This poster is part of Preserving U.S. Military Heritage: WWII to the Cold War, Fredericksburg, Texas, June 4-6, 2019.

by Caitlyn M. Ewers and Brandy M. Harris


The former Olathe Naval Air Station (ONAS) in Gardner, Kansas, was developed in 1942 in response to the increased need for air stations and naval reserve aviation bases as the United States entered World War II. Over the course of its three decades in operation, ONAS’s role was constantly in flux: it first served as a flight training facility for naval cadets, then as a training center and support facility for the Naval Air Transport Service in the latter years of World War II, and finally as a training center for naval reservists in the early years of the Cold War. Nationally, the operation of American naval bases declined sharply after circa 1960, and the ONAS was decommissioned in 1969. Johnson County, Kansas, acquired the property in 1973 and it is currently operated as a regional airport known as the Johnson County New Century AirCenter. The overall landscape and many of the built resources that comprised the ONAS remain intact and actively in use.

Due to the proposed release of airport property at New Century AirCenter, a Memorandum of Agreement (MOA) was developed to mitigate adverse effects under Section 106 of the National Historic Preservation Act to a number of World War II and Cold War-era resources located on the former ONAS campus. In accordance with the MOA, one of the site’s three Cold War-era ammunitions magazines will be preserved in place. Burns & McDonnell historians have developed a preservation plan including methods for stabilization, public accessibility requirements, and interpretation via markers or signage. Identified in historic records as Ammunitions Magazine #129, this uncommon resource is a semi-cylindrical, board-formed concrete bunker that is partially concealed within a domed earthen mound. The entrance was originally covered by double-leaf steel doors and would have historically housed weaponry including guided missiles, propellants, and bulk high explosives. Due to its form, materiality, and location, Ammunitions Magazine #129 presents a unique array of preservation challenges related to physical conservation, access, and potential reuse.

This presentation and accompanying paper will provide a historic context for the development of ONAS, and its changing mission from the early 1940s through its decommissioning in 1969, and a summary of the preservation plan formulated for Ammunitions Magazine #129. In addition to physical examination of the resource in question, this study examines historic period blueprints, historic-age maps, aerial photographs, military log books, and secondary histories to understand the development of ONAS and the construction and use of Ammunition Magazine #129.
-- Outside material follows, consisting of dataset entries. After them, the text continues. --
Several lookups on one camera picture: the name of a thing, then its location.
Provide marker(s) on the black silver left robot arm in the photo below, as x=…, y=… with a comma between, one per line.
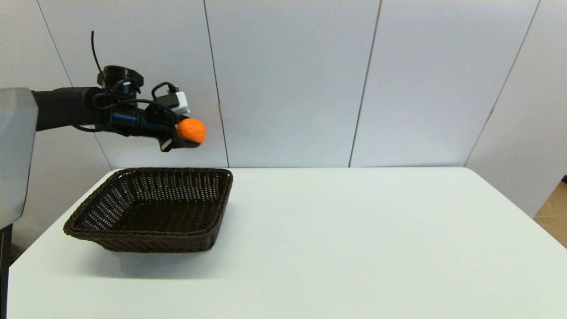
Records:
x=62, y=108

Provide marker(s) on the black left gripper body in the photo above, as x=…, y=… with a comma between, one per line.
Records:
x=137, y=122

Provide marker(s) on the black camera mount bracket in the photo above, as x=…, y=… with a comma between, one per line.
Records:
x=167, y=106

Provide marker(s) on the orange fruit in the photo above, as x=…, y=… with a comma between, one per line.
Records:
x=191, y=130

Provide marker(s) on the dark brown wicker basket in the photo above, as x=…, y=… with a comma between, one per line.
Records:
x=150, y=217

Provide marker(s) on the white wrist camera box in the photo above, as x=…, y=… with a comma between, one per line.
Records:
x=181, y=103

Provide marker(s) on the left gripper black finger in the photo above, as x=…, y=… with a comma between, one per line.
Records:
x=188, y=144

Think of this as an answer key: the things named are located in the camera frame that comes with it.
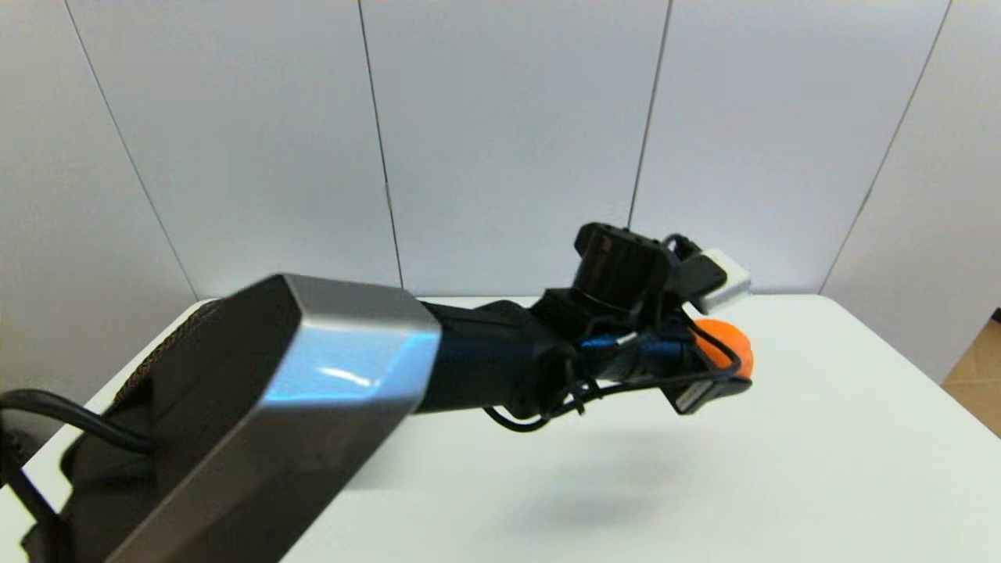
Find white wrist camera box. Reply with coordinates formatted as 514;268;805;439
698;249;752;312

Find orange fruit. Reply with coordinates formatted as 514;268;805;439
692;318;755;382

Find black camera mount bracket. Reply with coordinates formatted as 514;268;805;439
671;254;728;299

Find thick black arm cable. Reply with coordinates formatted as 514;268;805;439
0;389;153;456

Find dark brown wicker basket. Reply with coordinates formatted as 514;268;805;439
113;301;226;407

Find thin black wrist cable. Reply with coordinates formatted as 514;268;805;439
483;233;744;433

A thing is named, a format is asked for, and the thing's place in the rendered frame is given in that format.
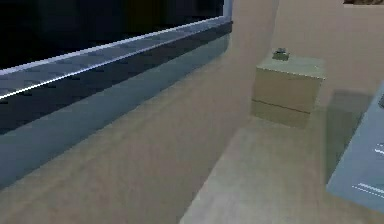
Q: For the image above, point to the beige bedside cabinet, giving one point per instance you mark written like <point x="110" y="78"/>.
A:
<point x="286" y="90"/>

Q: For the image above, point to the dark window with grey frame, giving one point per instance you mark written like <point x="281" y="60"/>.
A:
<point x="100" y="46"/>

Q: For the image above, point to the dark framed wall picture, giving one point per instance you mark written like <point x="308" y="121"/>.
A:
<point x="363" y="1"/>

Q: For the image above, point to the small dark green object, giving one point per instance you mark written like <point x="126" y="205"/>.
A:
<point x="280" y="54"/>

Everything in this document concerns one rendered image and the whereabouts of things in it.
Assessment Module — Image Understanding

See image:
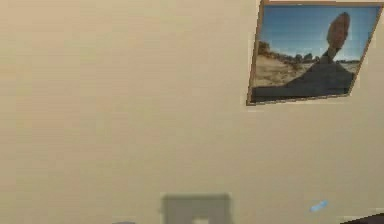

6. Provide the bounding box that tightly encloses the small blue object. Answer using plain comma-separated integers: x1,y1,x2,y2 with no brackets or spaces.
308,199,330,214

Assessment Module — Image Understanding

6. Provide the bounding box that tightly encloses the framed desert rock picture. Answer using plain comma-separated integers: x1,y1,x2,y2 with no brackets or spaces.
245,0,384,107

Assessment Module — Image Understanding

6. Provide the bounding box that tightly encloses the dark brown furniture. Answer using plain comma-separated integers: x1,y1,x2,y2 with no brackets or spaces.
339,213,384,224

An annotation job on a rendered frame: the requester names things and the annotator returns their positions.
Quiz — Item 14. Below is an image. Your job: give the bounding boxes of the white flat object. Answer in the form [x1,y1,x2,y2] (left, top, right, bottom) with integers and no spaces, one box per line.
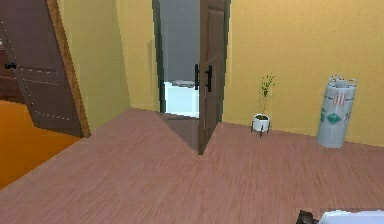
[318,209,384,224]

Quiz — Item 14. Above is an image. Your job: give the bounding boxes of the dark brown panelled room door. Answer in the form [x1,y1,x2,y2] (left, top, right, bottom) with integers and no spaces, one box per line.
[0,0,84,138]

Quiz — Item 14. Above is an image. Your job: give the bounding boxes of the white bathtub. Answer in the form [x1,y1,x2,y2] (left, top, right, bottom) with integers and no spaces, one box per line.
[163,79,200,118]

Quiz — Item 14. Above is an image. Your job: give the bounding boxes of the green plant in white pot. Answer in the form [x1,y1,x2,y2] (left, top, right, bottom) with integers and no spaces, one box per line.
[250,72,277,139]

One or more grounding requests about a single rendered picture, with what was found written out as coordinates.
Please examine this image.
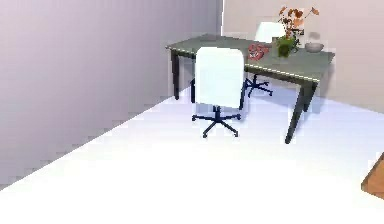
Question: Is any white swivel office chair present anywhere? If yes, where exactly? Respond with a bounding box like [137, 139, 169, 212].
[244, 21, 287, 99]
[191, 46, 246, 139]

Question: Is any grey-green table with dark legs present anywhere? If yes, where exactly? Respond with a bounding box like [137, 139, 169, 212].
[164, 33, 336, 145]

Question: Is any orange-leaved plant in green pot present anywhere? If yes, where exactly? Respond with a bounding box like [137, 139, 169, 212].
[275, 5, 321, 59]

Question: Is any red patterned flat object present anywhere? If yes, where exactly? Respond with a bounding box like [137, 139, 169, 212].
[247, 43, 270, 62]

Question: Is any grey bowl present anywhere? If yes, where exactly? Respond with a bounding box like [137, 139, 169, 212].
[304, 41, 325, 54]

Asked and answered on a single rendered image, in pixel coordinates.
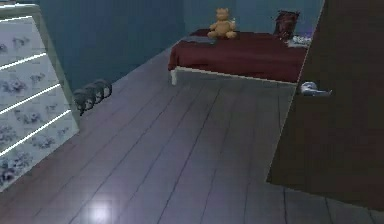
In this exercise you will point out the bed with dark red cover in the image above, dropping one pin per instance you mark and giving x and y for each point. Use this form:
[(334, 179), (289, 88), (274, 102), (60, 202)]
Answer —
[(240, 56)]

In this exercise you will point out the grey dumbbell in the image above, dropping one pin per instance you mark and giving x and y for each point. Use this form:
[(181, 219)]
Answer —
[(91, 95)]

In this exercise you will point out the white flowered chest of drawers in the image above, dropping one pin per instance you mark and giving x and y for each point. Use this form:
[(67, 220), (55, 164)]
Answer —
[(30, 100)]

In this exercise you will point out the dark grey book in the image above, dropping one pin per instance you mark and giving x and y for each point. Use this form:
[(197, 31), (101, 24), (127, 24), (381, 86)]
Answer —
[(200, 40)]

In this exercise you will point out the white patterned cloth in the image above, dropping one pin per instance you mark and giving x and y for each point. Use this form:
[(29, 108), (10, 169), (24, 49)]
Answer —
[(299, 41)]

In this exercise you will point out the dark brown room door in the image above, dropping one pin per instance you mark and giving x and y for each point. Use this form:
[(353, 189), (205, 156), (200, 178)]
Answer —
[(340, 110)]

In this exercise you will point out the dark red pillow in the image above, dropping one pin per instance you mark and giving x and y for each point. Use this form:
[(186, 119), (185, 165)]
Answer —
[(286, 23)]

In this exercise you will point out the tan teddy bear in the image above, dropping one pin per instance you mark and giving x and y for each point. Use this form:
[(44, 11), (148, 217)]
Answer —
[(222, 25)]

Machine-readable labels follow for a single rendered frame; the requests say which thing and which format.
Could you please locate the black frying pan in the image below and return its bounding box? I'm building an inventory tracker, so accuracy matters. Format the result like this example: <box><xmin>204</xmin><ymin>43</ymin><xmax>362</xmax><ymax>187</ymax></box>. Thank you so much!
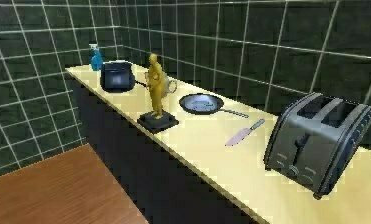
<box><xmin>178</xmin><ymin>93</ymin><xmax>250</xmax><ymax>119</ymax></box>

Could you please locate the blue spray bottle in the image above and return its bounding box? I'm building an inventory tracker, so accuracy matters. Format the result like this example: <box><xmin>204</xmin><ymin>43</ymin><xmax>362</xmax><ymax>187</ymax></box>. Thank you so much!
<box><xmin>88</xmin><ymin>43</ymin><xmax>104</xmax><ymax>72</ymax></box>

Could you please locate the clear glass mug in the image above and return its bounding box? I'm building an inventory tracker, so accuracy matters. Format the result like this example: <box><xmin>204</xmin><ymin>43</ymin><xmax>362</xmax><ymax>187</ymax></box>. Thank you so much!
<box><xmin>144</xmin><ymin>71</ymin><xmax>179</xmax><ymax>99</ymax></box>

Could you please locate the black pot with handle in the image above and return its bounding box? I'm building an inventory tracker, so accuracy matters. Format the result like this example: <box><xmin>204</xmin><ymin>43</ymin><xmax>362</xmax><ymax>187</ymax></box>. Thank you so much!
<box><xmin>99</xmin><ymin>60</ymin><xmax>149</xmax><ymax>93</ymax></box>

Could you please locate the cream worktop dark cabinet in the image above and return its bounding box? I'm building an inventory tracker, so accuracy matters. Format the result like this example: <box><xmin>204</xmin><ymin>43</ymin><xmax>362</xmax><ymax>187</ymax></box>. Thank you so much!
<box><xmin>64</xmin><ymin>61</ymin><xmax>371</xmax><ymax>224</ymax></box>

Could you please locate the grey two-slot toaster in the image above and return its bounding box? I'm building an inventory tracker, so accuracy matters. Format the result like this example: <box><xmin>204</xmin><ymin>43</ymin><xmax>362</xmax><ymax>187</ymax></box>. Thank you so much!
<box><xmin>263</xmin><ymin>92</ymin><xmax>371</xmax><ymax>201</ymax></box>

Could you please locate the golden statue on black base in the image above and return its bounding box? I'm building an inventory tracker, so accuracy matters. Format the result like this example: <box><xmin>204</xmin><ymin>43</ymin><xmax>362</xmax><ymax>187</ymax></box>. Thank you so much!
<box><xmin>136</xmin><ymin>53</ymin><xmax>180</xmax><ymax>135</ymax></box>

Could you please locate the silver kitchen knife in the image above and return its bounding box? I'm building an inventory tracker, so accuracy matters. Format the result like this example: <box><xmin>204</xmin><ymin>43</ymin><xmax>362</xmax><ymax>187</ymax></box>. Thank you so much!
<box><xmin>224</xmin><ymin>118</ymin><xmax>266</xmax><ymax>147</ymax></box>

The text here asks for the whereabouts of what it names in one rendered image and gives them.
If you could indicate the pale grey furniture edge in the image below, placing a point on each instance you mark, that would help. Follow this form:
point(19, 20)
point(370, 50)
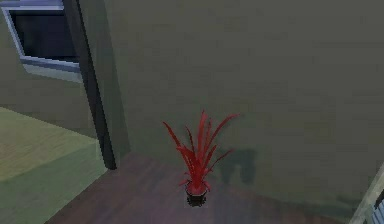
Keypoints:
point(371, 203)

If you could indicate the red potted house plant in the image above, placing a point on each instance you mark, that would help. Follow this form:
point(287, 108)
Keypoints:
point(197, 163)

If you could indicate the grey framed window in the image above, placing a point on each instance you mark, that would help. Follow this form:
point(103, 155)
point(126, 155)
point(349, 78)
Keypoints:
point(43, 36)

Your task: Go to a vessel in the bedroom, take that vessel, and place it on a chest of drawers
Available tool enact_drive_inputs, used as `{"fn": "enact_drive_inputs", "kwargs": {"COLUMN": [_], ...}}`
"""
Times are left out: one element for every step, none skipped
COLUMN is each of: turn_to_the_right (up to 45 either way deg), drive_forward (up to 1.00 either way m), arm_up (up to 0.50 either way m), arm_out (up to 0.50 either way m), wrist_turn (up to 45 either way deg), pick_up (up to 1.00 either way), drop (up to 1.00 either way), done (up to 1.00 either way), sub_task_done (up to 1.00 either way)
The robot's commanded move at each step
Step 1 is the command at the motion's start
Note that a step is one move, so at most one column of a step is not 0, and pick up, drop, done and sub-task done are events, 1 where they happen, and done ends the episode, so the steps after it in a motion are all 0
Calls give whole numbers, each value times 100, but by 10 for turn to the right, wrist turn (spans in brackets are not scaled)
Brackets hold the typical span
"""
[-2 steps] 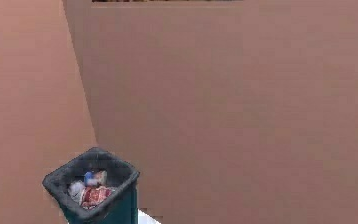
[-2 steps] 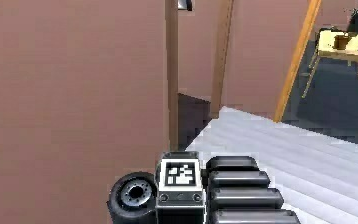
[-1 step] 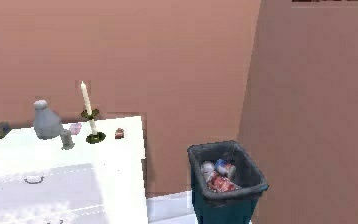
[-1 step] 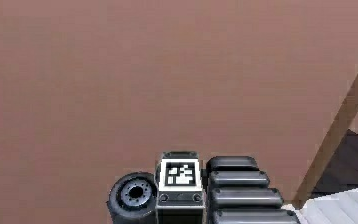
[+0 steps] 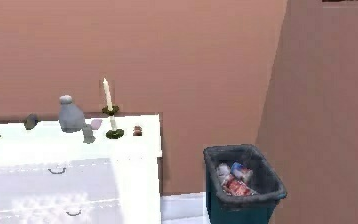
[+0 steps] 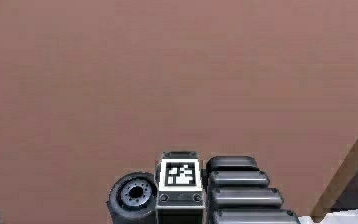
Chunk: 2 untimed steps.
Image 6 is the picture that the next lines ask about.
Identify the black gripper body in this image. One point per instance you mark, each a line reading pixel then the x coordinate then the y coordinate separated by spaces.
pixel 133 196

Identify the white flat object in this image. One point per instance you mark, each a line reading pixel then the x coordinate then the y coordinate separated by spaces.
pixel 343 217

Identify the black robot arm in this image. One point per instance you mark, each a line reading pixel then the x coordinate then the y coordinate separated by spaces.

Caitlyn M. Ewers is an Assistant Cultural Resources Specialist at Burns & McDonnell Engineering Company, Inc. in Austin, Texas. Caitlyn is responsible for leading and assisting in cultural resource surveys, historic structure assessments, and archival research projects. Caitlyn received a Master of Science in Historic Preservation from the University of Oregon.

Brandy M. Harris is a Senior Cultural Resources Specialist and Architectural Historian at Burns & McDonnell’s Austin, Texas office. Brandy serves a Project Manager and Principal Investigator for historic resources surveys and assessments and archival research projects. Brandy received a Bachelor of Arts in History from the University of Louisiana at Lafayette and a Master of Arts in Public History from Texas State University.